Mr Garland, who appeared on Capitol Hill for a scheduled oversight hearing before the GOP-led panel, opened his remarks with a defence of his department’s work and its independence from both the White House and the US legislative branch.

“Our job is not to take orders from the president, from Congress, or from anyone else, about who or what to criminally investigate,” he said.

“I am not the president’s lawyer. I will add I am not Congress’s prosecutor. The Justice Department works for the American people”.

Mr Garland’s testimony before the House committee was his first appearance at the Capitol since his department levelled charges against Mr Trump, who has been indicted by federal grand juries in Florida and Washington DC.

His appearance was also his first trip to speak before Congress since a special prosecutor he appointed brought charges against President Joe Biden’s son, Hunter Biden, in a Delaware federal court.

Republicans in Congress have complained that the charges against both men are evidence of a two-tiered justice system and have accused Mr Garland of carrying out political vendettas on behalf of President Biden, while they have also argued that Mr Weiss, an appointee of Mr Trump who was asked to stay on to continue supervising the long-running probe into Hunter Biden, is somehow acting to cover up wrongdoing by the Biden family.

Mr Garland told the panel that his decision to give Mr Weiss the added authority of a special counsel came in response to a request from Mr Weiss, who is still also serving as the US attorney for the District of Delaware.

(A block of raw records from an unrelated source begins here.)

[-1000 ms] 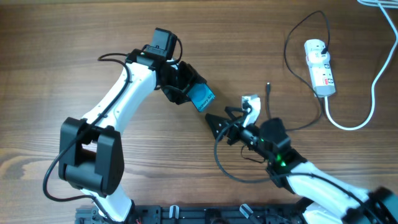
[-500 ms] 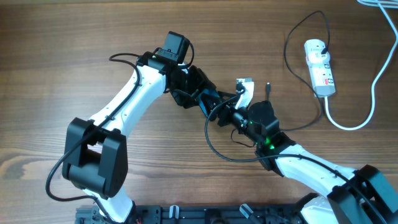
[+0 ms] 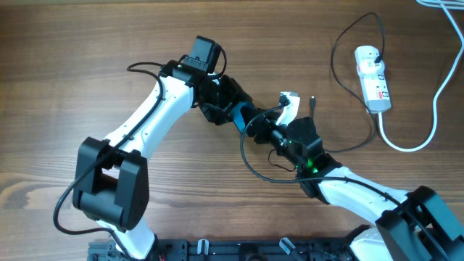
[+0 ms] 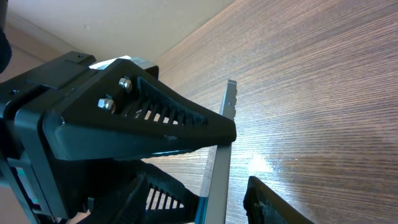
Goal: Plug charger to phone and switch on socket
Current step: 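Grasp the phone's edge with the right gripper, taking it from the left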
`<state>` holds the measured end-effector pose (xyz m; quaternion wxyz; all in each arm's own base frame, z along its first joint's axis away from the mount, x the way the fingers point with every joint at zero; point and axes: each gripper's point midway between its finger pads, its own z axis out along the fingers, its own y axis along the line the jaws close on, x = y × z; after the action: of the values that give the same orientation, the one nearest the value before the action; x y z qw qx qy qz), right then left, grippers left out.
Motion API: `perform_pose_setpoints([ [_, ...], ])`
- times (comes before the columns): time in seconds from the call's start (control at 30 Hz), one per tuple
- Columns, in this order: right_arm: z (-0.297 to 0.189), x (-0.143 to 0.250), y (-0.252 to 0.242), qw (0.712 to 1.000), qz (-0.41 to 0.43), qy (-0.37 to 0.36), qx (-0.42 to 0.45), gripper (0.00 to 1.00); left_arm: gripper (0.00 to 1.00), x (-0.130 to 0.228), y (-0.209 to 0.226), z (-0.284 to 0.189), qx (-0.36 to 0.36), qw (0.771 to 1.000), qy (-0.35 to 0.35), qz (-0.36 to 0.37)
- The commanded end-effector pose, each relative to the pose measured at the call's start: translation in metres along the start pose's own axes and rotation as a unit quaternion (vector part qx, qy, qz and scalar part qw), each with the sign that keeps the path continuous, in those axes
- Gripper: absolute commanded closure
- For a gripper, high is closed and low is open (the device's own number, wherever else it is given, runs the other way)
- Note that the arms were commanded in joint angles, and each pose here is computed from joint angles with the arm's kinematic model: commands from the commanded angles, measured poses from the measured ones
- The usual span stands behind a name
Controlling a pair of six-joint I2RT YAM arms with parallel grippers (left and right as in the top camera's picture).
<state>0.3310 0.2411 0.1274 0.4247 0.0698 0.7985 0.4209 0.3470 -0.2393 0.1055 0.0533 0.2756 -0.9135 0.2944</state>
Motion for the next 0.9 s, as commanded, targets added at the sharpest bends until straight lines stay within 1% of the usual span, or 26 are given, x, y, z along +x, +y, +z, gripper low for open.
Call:
perform_pose_setpoints([
  [0.0,0.004,0.0,0.003,1.0,0.003,-0.006,0.001,0.49,0.6,0.004,-0.018,-0.015,0.026,1.0,-0.01,0.006],
  [0.13,0.005,0.0,0.001,1.0,-0.001,-0.011,0.01,0.5,0.6,0.005,-0.019,-0.015,0.029,1.0,-0.004,0.006],
  [0.23,0.005,0.001,0.001,1.0,-0.003,-0.01,0.01,0.53,0.6,0.006,-0.019,-0.015,0.029,1.0,-0.003,0.006],
  [0.4,0.005,-0.001,-0.001,1.0,-0.004,-0.015,0.015,0.54,0.61,0.008,-0.021,-0.015,0.034,0.999,0.003,0.008],
  [0.57,0.008,0.006,-0.008,1.0,-0.001,-0.005,0.023,0.57,0.62,0.01,-0.022,-0.015,0.037,0.999,0.008,0.008],
  [0.7,0.01,0.006,-0.007,1.0,-0.002,-0.007,0.018,0.58,0.62,0.01,-0.022,-0.015,0.037,0.999,0.01,0.008],
  [0.87,0.01,0.003,-0.003,1.0,-0.002,-0.013,0.011,0.62,0.62,0.01,-0.022,-0.015,0.037,0.999,0.01,0.008],
])
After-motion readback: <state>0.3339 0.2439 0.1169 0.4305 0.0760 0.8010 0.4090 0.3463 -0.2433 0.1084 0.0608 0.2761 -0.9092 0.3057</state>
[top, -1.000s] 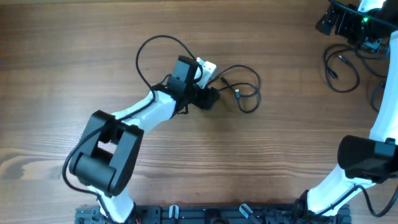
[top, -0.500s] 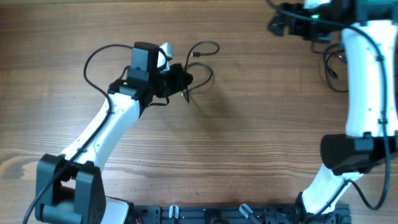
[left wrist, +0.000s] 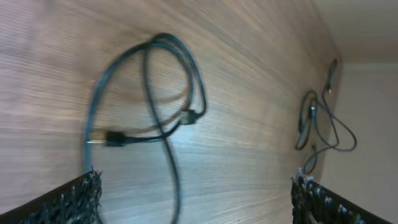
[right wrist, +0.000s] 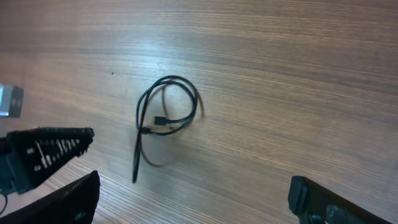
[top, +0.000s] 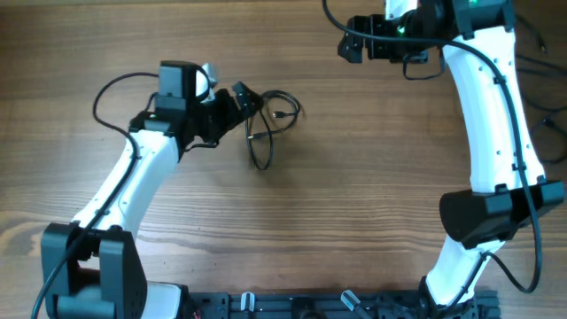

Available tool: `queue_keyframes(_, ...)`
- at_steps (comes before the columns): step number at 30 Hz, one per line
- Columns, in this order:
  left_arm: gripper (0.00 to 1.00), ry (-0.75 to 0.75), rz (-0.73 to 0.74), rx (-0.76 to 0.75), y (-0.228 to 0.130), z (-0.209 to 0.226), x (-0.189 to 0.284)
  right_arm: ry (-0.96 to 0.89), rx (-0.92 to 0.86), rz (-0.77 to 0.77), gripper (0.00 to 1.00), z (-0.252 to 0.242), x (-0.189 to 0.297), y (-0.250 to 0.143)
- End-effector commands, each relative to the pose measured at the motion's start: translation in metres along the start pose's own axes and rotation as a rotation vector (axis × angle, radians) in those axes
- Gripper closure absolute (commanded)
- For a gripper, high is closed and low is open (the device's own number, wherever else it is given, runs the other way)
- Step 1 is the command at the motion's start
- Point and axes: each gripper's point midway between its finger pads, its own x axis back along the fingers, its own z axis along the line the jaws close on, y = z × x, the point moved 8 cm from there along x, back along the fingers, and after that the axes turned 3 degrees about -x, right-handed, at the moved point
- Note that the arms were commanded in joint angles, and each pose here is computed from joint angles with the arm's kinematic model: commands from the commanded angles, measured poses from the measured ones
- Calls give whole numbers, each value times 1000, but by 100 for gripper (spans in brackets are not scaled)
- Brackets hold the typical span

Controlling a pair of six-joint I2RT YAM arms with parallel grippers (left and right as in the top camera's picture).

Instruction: Untangle cables

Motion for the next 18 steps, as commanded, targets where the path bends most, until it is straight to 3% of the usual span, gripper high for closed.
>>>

He also repeatedly pushed back at suggestions that he had been less than truthful when he told Congress in prior testimony that Mr Weiss had “full authority” to bring whatever charges he felt were appropriate against the president’s son.

Multiple Republican members of the panel complained that the Delaware prosecutor had not been given the special counsel status he was given until last month, but Mr Garland said he commissioned Mr Weiss as a special prosecutor in response to his specific request for that authority.

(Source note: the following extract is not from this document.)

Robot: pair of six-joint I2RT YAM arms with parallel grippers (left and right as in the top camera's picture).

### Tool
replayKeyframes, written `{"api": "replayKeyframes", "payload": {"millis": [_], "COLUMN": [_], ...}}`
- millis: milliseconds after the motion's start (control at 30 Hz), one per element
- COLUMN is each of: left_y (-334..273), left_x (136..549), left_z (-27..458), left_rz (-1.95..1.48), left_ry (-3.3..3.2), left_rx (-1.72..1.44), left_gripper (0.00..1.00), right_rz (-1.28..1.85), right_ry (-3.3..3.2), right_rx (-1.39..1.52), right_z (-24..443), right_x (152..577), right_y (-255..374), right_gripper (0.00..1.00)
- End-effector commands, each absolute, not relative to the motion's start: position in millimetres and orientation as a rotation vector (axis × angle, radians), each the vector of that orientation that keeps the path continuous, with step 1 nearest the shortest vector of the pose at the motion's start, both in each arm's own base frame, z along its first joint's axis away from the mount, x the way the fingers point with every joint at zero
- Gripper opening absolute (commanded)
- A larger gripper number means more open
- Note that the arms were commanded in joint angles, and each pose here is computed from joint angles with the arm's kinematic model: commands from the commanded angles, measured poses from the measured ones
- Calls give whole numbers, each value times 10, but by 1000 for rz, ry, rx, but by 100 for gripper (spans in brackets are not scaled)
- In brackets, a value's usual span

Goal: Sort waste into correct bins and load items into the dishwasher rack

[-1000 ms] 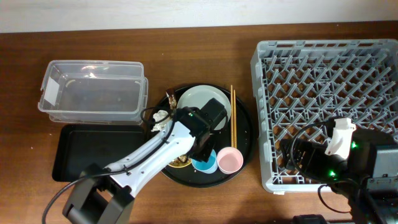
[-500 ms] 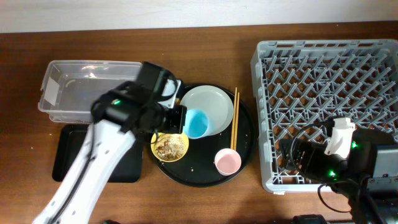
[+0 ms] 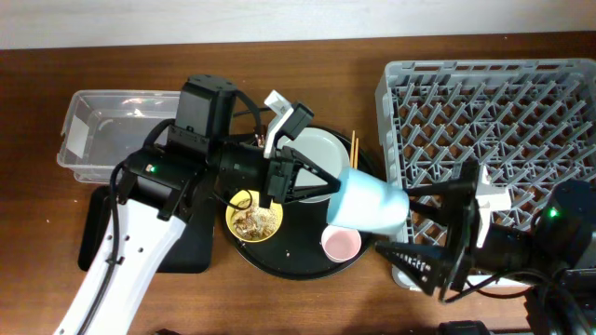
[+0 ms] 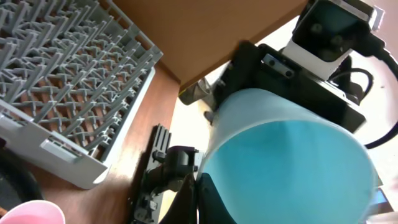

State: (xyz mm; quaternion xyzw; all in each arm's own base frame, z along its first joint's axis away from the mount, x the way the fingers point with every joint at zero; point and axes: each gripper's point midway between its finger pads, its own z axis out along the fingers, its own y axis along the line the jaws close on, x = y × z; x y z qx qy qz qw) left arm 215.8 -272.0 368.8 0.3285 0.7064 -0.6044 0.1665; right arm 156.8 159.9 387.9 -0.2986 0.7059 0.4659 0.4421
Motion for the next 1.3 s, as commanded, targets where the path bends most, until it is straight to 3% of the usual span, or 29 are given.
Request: {"api": "replayKeyframes", "payload": {"millis": [0,67,167,367,400,433,733,867,1000,1033,1067,1100,1200,1267], "left_y": [-2713,-2724,-2724,-2735,-2736,-2738,-2823,-2829,-2829,-2829,-2825,-2811,-2637,-2446], "left_x": [2123,2054,2041,2090,2093,2089,2067,2085,2084,2084,2092,2113,2323,2513], "left_z": [3795,3927,3955,3955,3953,3953,4069,4090,4088,4088,4088,4089,4088,4073], "left_rz": [-1724,-1781,-1791,-1753,-1751,-1752,-1747,-1744,-1745,-1745,-1743,-1738,-1692,-1658], "left_ry": [1942,1840,1816,1806,1807,1807,1727,1723,1725,1725,1725,1726,1746,1783], "left_rx": [981,1049,1064,1064,1063,1064,1114,1108,1107,1107,1104,1098,1016,921], "left_gripper": [0,1,1,0,0,1,0,1,0,11,42,100,100,100], "right_rz": [1248,1251,1285,1342,1338,1333,1364,1392,1376,1373,1363,1345,1204,922], "right_ry": [1681,1685,1683,1650,1648,1644,1685,1668,1648,1646,1648,1661,1780,2024], "right_rx": [-817,-815,-824,-858,-859,-862,-834,-850,-864,-865,-863,-847,-655,-193], "right_z": [4005,3998,3998,4042,4044,4050,3985,4008,4035,4037,4035,4026,3999,3735], "right_x": [1417,1452,1453,1366,1369,1374,1499,1460,1469,1472,1487,1512,1705,2036], "right_y": [1661,1661,1675,1698,1698,1697,1699,1708,1708,1708,1705,1696,1564,1077], "right_gripper": [76,82,82,60,63,73,74,62,58,53,51,51,50,48]}}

“Mr Weiss asked for that authority, given the extraordinary circumstances of this matter, and given my promise that I would give him any resources he requested. I made him special counsel,” he said.

He later added, under questioning from a Democratic member of the panel, that the GOP rhetoric regarding Hunter Biden lacks any basis in reality.

The attorney general also pushed back against a claim by the ex-president, who on Sunday accused President Biden of having personally ordered the department to prosecute him.

Mr Garland, who last November named Jack Smith as a special counsel to supervise probes into Mr Trump’s alleged unlawful retention of national defence information and his alleged unlawful effort to overturn his 2020 election loss, said the decision to seek charges against the ex-president was Mr Smith’s and did not come in response to any directive from the president or anyone else.

“No one has told me to indict. And in this case, the decision to indict was made by the Special Counsel,” he said.